== Exercise ==
Give back all of the records, exactly and completely.

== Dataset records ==
=-=-=
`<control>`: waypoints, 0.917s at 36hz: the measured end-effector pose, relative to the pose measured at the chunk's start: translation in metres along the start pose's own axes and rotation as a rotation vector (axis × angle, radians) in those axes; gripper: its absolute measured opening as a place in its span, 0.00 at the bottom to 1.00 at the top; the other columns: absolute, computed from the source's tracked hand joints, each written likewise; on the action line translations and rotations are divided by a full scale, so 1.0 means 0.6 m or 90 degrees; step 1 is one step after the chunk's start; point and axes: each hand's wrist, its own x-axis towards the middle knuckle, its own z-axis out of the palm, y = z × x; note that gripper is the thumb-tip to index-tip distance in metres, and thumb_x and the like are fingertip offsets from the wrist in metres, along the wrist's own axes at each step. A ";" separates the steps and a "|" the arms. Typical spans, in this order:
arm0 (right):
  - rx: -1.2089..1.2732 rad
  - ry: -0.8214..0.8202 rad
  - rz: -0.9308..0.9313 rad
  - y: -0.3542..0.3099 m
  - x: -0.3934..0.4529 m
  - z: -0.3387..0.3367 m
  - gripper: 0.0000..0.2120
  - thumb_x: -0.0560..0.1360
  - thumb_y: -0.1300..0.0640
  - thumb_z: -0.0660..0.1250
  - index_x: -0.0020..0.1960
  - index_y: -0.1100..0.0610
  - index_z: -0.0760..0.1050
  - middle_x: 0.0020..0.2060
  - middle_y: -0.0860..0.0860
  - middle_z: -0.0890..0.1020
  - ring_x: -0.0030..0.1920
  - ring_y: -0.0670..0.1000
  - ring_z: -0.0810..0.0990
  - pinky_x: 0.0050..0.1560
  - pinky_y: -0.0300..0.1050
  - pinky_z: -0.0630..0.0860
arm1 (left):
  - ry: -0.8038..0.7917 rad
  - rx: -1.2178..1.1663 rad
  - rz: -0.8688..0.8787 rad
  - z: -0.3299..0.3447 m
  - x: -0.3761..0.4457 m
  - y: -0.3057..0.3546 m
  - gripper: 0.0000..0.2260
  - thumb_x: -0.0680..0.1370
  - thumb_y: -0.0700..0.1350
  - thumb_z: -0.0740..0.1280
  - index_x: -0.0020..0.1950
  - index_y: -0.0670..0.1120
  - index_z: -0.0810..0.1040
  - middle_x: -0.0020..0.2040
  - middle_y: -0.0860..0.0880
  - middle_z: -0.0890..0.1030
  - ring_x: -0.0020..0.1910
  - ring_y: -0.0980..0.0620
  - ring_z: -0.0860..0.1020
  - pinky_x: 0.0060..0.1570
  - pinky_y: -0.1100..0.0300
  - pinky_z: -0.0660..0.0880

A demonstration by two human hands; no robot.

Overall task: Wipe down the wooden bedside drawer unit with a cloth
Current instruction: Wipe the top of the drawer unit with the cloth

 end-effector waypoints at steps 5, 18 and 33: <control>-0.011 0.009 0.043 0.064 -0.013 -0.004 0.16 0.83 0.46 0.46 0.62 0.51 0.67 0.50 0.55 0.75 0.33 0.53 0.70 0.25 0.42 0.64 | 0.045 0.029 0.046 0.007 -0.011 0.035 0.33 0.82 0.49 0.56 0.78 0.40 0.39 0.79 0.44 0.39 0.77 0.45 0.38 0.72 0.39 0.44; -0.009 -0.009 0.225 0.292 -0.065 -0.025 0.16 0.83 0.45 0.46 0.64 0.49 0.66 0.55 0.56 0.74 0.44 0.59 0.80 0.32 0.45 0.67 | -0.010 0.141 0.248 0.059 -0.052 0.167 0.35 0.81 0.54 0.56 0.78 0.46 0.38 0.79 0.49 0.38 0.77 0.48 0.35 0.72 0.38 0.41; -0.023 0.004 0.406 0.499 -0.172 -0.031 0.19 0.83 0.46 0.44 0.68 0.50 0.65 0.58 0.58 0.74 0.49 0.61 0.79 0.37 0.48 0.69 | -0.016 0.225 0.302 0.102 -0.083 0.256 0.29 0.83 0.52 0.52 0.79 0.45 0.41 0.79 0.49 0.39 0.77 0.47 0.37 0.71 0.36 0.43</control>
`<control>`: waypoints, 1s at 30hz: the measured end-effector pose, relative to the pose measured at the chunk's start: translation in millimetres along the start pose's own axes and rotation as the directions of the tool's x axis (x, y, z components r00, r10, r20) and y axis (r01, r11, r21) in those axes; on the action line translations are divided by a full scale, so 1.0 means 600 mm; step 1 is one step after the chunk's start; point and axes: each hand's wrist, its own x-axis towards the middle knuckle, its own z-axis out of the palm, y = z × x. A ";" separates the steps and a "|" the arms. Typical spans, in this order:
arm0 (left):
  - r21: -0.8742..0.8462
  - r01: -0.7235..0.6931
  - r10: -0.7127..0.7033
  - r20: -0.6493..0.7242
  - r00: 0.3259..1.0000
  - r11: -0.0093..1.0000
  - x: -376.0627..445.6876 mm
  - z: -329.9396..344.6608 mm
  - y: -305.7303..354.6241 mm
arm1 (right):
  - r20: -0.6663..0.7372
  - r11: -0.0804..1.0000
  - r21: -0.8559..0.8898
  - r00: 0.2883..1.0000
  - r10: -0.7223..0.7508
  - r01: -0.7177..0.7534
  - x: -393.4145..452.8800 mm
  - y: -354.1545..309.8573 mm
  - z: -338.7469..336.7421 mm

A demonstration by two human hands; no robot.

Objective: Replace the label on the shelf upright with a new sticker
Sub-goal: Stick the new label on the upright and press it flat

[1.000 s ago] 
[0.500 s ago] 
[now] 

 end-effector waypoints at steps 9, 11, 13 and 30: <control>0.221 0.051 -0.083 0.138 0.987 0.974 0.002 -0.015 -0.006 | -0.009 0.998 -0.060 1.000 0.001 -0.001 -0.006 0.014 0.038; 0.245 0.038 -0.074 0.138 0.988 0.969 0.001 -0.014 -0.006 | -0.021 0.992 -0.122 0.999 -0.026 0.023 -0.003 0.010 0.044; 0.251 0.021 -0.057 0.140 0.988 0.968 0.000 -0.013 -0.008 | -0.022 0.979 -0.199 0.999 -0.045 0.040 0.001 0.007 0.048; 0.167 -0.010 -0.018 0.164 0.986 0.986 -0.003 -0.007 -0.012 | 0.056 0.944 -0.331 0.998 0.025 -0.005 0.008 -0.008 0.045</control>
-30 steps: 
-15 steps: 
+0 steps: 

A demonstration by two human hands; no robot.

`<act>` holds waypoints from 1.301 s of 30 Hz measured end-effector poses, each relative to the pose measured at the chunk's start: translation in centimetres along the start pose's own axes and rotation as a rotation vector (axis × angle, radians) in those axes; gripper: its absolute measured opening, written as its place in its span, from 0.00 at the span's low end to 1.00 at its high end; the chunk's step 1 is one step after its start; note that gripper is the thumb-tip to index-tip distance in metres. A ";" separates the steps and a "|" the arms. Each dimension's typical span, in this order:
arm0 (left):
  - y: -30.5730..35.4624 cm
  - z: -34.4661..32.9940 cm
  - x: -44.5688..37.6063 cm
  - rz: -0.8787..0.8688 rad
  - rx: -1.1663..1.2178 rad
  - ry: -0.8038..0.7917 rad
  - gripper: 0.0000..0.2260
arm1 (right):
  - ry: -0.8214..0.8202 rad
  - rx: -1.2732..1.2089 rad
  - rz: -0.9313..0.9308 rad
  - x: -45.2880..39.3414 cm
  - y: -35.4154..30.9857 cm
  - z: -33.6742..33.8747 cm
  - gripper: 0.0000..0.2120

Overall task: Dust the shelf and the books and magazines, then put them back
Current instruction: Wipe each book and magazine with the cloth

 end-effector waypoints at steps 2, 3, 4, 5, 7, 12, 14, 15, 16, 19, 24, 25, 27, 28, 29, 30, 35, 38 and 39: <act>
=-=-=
== Completed task ==
`<control>`: waypoints, 0.917s at 36hz: the measured end-effector pose, relative to the pose measured at the chunk's start: translation in metres along the start pose's own axes and rotation as a rotation vector (axis × angle, radians) in those axes; gripper: its absolute measured opening as a place in its span, 0.00 at the bottom to 1.00 at the top; the other columns: absolute, computed from the source's tracked hand joints, each written likewise; on the action line translations and rotations are divided by a full scale, so 1.0 means 0.6 m or 90 degrees; step 1 is one step after the chunk's start; point and axes: each hand's wrist, its own x-axis towards the middle knuckle, its own z-axis out of the palm, y = z × x; note that gripper is the thumb-tip to index-tip distance in metres, and thumb_x and the like are fingertip offsets from the wrist in metres, along the wrist's own axes at each step. A ";" separates the steps and a "|" the arms. Typical spans, in this order:
arm0 (right):
  - rx: -1.2089..1.2732 rad
  - ry: -0.8214..0.8202 rad
  - rz: -0.9308..0.9313 rad
  - y: -0.3542..0.3099 m
  - x: -0.3934..0.4529 m
  - z: -0.3387..0.3367 m
  - gripper: 0.0000..0.2120
  - thumb_x: -0.0560..0.1360
  - thumb_y: -0.1300..0.0640
  - thumb_z: -0.0660..0.1250
  - index_x: -0.0020..0.1960
  - index_y: -0.1100..0.0610
  - index_z: -0.0760..0.1050
  - middle_x: 0.0020..0.2060
  - middle_y: -0.0860..0.0860
  - middle_z: -0.0890..0.1020
  - ring_x: -0.0030..0.1920
  - ring_y: -0.0670..0.1000
  - ring_z: -0.0810..0.0990
  - pinky_x: 0.0050..0.1560
  - pinky_y: -0.0300..0.1050
  - pinky_z: -0.0630..0.0860
arm1 (left):
  - ry: -0.8038..0.7917 rad
  - rx: -1.2178..1.1663 rad
  - rz: -0.8688..0.8787 rad
  - z: -0.3299..0.3447 m
  - x: -0.3761..0.4457 m
  - y: -0.3057..0.3546 m
  - gripper: 0.0000..0.2260
  - thumb_x: -0.0680..0.1370
  - thumb_y: -0.0700..0.1350
  - thumb_z: -0.0740..0.1280
  - index_x: -0.0020..0.1950
  - index_y: -0.0670..0.1120
  - index_z: -0.0810..0.1040
  - middle_x: -0.0020..0.2040
  - middle_y: -0.0860..0.0880
  - middle_z: -0.0890..0.1030
  - ring_x: -0.0020..0.1910
  - ring_y: -0.0980..0.0620
  - ring_z: -0.0860..0.1020
  - pinky_x: 0.0060..0.1570
  - pinky_y: -0.1100..0.0300
  - pinky_z: -0.0660..0.0880

A demonstration by two human hands; no robot.

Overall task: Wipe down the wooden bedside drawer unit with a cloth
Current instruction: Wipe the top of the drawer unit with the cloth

 end-effector waypoints at steps 5, 18 and 33: <control>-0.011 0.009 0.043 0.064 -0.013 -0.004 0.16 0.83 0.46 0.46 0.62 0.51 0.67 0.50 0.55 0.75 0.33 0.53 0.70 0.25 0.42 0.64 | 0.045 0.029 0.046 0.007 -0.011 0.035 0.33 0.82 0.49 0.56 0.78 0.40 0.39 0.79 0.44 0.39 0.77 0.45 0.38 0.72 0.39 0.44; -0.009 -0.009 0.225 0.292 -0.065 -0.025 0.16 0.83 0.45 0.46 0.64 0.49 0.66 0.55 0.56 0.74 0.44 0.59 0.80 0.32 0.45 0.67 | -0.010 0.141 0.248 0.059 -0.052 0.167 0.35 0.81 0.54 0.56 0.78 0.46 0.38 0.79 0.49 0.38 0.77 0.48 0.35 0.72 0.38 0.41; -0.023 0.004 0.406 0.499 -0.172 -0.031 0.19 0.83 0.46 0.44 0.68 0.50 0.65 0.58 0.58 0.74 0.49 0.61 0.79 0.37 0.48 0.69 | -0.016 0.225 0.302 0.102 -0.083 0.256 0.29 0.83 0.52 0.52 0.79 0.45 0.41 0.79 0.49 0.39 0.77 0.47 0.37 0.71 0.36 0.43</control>
`<control>`: waypoints, 1s at 30hz: the measured end-effector pose, relative to the pose measured at the chunk's start: translation in millimetres along the start pose's own axes and rotation as the directions of the tool's x axis (x, y, z components r00, r10, r20) and y axis (r01, r11, r21) in those axes; on the action line translations are divided by a full scale, so 1.0 means 600 mm; step 1 is one step after the chunk's start; point and axes: each hand's wrist, its own x-axis towards the middle knuckle, its own z-axis out of the palm, y = z × x. A ";" separates the steps and a "|" the arms. Typical spans, in this order:
arm0 (left):
  - r21: -0.8742..0.8462
  - r01: -0.7235..0.6931
  - r10: -0.7127..0.7033
  - r20: -0.6493..0.7242
  - r00: 0.3259..1.0000
  - r11: -0.0093..1.0000
  - x: -376.0627..445.6876 mm
  - z: -329.9396..344.6608 mm
  - y: -305.7303..354.6241 mm
arm1 (right):
  - r20: -0.6663..0.7372
  - r11: -0.0804..1.0000
  - r21: -0.8559..0.8898
  - r00: 0.2883..1.0000
  - r10: -0.7223..0.7508
  - r01: -0.7177..0.7534
  - x: -393.4145..452.8800 mm
  - y: -354.1545..309.8573 mm
  - z: -338.7469..336.7421 mm

A demonstration by two human hands; no robot.

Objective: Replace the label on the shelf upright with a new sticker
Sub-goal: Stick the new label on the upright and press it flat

[1.000 s ago] 
[0.500 s ago] 
[now] 

 end-effector waypoints at steps 9, 11, 13 and 30: <control>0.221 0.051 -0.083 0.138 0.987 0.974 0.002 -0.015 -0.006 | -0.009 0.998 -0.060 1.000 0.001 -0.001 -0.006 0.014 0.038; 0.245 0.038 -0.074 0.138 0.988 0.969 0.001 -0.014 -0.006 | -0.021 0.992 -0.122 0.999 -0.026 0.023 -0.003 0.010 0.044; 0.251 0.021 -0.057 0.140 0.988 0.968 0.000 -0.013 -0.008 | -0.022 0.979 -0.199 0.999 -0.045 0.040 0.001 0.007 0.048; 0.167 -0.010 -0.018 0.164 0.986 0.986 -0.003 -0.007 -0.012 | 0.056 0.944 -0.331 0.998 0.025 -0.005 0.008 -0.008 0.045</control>
-30 steps: 
-15 steps: 
+0 steps: 

A demonstration by two human hands; no robot.

`<act>` holds waypoints from 1.301 s of 30 Hz measured end-effector poses, each relative to the pose measured at the chunk's start: translation in centimetres along the start pose's own axes and rotation as a rotation vector (axis × angle, radians) in those axes; gripper: its absolute measured opening, written as its place in its span, from 0.00 at the span's low end to 1.00 at its high end; the chunk's step 1 is one step after its start; note that gripper is the thumb-tip to index-tip distance in metres. A ";" separates the steps and a "|" the arms. Each dimension's typical span, in this order:
arm0 (left):
  - y: -30.5730..35.4624 cm
  - z: -34.4661..32.9940 cm
  - x: -44.5688..37.6063 cm
  - rz: -0.8787..0.8688 rad
  - rx: -1.1663..1.2178 rad
  - ry: -0.8038..0.7917 rad
  - gripper: 0.0000..0.2260
arm1 (right):
  - ry: -0.8214..0.8202 rad
  - rx: -1.2732..1.2089 rad
  - rz: -0.9313..0.9308 rad
  - x: -45.2880..39.3414 cm
  - y: -35.4154..30.9857 cm
  - z: -33.6742..33.8747 cm
  - gripper: 0.0000..0.2120

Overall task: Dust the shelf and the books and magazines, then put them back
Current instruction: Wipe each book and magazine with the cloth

 end-effector waypoints at steps 2, 3, 4, 5, 7, 12, 14, 15, 16, 19, 24, 25, 27, 28, 29, 30, 35, 38 and 39: <act>

Work on this exercise has been completed.